-- Opening Marker --

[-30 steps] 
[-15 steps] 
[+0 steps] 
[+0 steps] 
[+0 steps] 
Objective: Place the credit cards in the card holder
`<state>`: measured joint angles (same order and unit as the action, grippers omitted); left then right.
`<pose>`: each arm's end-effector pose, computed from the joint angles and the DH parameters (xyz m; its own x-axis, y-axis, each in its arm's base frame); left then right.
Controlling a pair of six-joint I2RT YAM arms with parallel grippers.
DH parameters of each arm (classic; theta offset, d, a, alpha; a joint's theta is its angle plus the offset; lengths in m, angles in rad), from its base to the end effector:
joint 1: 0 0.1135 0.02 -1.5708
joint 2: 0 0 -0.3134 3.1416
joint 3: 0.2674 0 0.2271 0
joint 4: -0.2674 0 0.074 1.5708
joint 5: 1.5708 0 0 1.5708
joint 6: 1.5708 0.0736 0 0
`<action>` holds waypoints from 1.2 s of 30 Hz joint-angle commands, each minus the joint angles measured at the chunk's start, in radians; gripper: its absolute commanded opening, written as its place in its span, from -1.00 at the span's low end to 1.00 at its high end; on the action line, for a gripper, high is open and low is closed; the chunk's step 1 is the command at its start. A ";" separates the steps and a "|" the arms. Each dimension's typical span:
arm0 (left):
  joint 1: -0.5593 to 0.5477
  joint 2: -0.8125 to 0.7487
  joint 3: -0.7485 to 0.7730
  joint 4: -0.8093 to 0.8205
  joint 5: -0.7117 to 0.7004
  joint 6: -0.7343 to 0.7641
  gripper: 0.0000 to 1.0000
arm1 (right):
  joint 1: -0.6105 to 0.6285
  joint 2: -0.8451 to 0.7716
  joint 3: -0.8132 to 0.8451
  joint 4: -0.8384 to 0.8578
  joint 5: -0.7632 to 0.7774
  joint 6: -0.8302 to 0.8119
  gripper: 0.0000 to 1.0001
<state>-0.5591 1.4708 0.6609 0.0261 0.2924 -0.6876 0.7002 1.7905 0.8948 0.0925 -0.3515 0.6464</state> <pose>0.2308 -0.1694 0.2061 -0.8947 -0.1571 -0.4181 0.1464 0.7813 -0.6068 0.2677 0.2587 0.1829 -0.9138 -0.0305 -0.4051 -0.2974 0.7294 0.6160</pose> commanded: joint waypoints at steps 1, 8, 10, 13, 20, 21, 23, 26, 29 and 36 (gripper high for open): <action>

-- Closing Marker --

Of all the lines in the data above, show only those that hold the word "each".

> _EXPECTED OUTPUT_:
`<pose>`: each arm's end-effector pose, computed from the joint angles and the DH parameters (xyz m; its own x-axis, y-axis, each in its arm's base frame); left then right.
DH parameters of each arm (classic; theta offset, d, a, alpha; a joint's theta is its angle plus the offset; lengths in m, angles in rad), from its base to the end effector:
`<action>` holds waypoints from 1.2 s of 30 Hz joint-angle commands, each minus the joint angles measured at the chunk's start, in radians; gripper: its absolute commanded opening, written as its place in its span, from -1.00 at the span's low end to 1.00 at its high end; on the action line, for a gripper, high is open and low is closed; the chunk's step 1 is the command at its start. A ";" separates the steps and a "|" the arms. Each dimension's typical span:

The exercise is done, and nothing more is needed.